Wednesday, February 22, 2017

Book Review: Living a Healthy Life with Chronic Conditions

by Kristen West

Navigating chronic conditions can be tricky, especially when you are caring for someone with a chronic condition for the first time, or while you yourself have a chronic condition. Luckily, researchers at Stanford University wrote a book about how to better manage chronic conditions. 

Living a Healthy Life with Chronic Conditions by Kate Lorig, David Sobel, and Virginia Gonzalez, is designed to instruct individuals to manage pain so they can live with chronic pain while living a satisfying, fulfilling life. The book draws input from people with long-term aliments, and points the way to achieving the best possible life under non-traditional circumstances. 

The book covers information such as understanding and managing common symptoms; exercising for flexibility, strength, and balance; communicating with family, friends, and health care professionals; healthy eating; managing medication; and making treatment decisions. The text is broken down into sections so you can skip around without having to read the book cover to cover and still gain valuable information. The book is also resourceful reference guide for everyday issues and includes many visual aids and quick reference charts. 
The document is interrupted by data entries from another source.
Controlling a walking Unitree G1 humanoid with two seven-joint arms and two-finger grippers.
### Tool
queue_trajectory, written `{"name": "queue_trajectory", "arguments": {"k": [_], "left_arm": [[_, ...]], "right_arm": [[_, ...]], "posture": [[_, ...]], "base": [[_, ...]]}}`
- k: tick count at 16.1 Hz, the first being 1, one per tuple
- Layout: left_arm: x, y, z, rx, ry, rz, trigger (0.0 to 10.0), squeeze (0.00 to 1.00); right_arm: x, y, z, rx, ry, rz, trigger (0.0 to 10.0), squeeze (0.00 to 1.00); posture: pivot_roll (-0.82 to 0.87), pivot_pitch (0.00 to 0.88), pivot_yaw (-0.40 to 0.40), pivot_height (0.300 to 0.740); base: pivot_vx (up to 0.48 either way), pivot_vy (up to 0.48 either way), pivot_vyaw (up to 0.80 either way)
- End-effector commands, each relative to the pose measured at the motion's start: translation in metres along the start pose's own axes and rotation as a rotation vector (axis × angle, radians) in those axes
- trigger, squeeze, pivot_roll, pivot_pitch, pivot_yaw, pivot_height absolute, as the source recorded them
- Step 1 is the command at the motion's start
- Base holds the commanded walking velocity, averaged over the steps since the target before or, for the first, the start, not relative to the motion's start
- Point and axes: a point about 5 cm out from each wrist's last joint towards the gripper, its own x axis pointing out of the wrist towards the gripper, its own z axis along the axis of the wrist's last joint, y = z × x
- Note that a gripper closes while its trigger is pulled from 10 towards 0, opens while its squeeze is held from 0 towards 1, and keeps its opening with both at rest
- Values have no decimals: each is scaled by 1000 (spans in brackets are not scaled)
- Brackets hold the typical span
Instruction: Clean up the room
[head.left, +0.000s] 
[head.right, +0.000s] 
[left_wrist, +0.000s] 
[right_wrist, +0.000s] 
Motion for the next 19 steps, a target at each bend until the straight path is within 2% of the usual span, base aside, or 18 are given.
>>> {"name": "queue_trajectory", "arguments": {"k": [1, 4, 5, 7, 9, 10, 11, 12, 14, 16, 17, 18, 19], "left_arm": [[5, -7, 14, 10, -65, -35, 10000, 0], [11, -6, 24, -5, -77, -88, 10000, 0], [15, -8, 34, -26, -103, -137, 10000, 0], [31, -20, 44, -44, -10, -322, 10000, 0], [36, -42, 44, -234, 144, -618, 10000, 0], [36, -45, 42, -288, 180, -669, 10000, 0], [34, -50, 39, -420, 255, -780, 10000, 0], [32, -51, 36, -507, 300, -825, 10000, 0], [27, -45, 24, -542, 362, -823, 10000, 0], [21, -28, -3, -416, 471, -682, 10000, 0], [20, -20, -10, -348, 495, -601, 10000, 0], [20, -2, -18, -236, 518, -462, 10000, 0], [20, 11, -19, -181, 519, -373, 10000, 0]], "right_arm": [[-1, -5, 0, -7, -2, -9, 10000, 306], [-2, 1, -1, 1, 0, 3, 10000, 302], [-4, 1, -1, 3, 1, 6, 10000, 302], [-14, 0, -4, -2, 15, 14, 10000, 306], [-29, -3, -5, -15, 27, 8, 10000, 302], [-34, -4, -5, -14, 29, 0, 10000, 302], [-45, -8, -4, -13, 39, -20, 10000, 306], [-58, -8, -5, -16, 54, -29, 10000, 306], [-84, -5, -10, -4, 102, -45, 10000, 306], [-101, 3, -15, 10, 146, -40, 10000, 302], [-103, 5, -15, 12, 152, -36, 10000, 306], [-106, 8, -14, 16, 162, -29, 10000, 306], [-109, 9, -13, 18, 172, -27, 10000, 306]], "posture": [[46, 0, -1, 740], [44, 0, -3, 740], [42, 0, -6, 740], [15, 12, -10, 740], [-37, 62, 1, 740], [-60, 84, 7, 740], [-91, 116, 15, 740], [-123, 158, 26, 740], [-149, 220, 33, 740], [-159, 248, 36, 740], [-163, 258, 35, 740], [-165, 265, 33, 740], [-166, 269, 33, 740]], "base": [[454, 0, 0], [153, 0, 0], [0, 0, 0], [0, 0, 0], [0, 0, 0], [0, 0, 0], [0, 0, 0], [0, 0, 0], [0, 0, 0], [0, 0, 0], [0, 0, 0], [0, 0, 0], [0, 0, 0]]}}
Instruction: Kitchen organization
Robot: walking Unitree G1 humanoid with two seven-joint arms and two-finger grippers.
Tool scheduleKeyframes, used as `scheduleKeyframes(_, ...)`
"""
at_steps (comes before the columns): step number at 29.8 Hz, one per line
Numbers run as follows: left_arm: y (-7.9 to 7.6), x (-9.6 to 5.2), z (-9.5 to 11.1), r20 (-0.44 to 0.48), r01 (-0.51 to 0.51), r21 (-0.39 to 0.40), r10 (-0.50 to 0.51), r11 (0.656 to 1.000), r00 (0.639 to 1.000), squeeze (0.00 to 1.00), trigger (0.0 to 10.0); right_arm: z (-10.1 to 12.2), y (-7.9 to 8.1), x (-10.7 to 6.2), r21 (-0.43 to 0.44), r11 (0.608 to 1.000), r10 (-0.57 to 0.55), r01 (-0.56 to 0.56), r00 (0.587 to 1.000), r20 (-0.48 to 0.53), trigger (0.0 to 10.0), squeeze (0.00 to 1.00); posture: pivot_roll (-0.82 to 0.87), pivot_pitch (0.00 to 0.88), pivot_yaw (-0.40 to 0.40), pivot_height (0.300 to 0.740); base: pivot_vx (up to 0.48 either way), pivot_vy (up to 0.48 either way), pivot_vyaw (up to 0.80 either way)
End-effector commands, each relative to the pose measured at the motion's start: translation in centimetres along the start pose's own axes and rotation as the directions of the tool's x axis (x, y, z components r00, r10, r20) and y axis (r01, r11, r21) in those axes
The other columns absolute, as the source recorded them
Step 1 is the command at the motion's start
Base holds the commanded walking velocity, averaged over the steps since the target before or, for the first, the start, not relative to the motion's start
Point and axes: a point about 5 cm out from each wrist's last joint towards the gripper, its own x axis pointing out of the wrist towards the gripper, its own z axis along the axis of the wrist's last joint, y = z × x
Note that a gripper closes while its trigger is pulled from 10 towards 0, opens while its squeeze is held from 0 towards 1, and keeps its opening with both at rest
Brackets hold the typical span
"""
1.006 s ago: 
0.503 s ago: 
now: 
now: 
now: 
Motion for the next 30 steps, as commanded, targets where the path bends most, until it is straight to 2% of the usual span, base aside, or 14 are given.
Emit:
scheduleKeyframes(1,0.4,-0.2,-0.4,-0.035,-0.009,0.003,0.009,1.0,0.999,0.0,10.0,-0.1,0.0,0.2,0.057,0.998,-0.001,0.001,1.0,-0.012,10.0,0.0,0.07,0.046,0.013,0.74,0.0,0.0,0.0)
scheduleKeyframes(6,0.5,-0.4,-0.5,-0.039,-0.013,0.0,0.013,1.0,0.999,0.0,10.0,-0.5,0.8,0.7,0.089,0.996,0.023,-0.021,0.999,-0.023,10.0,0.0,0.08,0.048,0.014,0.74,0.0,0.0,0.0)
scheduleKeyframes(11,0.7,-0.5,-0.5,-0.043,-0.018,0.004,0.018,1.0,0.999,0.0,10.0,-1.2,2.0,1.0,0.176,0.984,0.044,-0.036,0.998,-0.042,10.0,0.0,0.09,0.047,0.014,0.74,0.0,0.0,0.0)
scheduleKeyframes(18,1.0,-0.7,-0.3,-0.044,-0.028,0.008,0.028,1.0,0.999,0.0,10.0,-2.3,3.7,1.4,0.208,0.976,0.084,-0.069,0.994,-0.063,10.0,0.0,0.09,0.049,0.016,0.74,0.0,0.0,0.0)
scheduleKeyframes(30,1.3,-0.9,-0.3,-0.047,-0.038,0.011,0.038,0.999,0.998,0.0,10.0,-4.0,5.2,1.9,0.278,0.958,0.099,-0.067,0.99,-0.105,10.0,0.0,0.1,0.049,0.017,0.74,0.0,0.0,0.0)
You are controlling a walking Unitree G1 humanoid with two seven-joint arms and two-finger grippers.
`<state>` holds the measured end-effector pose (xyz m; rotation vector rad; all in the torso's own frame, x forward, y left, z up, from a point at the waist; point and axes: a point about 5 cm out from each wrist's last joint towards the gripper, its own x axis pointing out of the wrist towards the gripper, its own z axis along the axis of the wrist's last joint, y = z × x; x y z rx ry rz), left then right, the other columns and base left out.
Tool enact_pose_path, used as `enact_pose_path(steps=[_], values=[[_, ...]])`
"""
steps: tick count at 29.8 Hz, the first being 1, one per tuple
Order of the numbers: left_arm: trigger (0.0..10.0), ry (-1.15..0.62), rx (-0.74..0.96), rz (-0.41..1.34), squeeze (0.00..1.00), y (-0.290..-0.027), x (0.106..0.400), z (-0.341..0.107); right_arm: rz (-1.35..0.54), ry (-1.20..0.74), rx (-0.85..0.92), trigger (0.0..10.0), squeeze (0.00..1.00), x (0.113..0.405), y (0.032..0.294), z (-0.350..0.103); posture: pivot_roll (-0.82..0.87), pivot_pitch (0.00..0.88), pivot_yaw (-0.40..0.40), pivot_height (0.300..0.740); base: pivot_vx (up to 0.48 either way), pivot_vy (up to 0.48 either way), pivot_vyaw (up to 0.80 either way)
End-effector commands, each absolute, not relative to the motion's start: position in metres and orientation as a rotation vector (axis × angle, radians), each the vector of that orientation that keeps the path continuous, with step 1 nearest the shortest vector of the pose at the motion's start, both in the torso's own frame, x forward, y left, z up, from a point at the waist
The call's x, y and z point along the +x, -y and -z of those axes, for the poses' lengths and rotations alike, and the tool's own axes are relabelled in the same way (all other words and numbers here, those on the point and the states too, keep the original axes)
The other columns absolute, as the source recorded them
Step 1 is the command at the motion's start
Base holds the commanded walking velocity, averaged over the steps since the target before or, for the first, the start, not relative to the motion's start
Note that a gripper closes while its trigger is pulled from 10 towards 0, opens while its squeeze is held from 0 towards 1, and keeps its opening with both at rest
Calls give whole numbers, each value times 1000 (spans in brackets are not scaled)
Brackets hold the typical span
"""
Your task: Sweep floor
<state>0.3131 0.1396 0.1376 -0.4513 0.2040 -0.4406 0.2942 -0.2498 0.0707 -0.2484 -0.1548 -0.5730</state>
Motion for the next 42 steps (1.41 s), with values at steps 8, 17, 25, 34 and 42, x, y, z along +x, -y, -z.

Additionally, Living a Healthy Life with Chronic Conditions is a companion book to the Better Choices, Better Health or Chronic Disease Self-Management Program which is offered through Familylinks in Allegheny County. The program is a workshop for adults given two and half hours, once a week, for six weeks, in community settings such as senior centers, churches, libraries, and hospitals. People with different chronic health problems attend together and discuss chronic conditions such as diabetes, high blood pressure, arthritis, heart disease, and strokes. Workshops are facilitated by two trained leaders, one or both of whom are non-health professionals with a chronic disease themselves.

Researchers have found that people who participated in the program demonstrated significant improvements in exercise, cognitive symptom management, communication with physicians, self-reported general health, health distress, fatigue, disability, and social/role activities limitations. They also spent fewer days in the hospital and trend toward fewer outpatient visits and hospitalizations.

For more information about a program in your area, click here

Whether you choose to participate in the class, or peruse the book, you are sure to learn some tricks to better care for yourself and your loved one.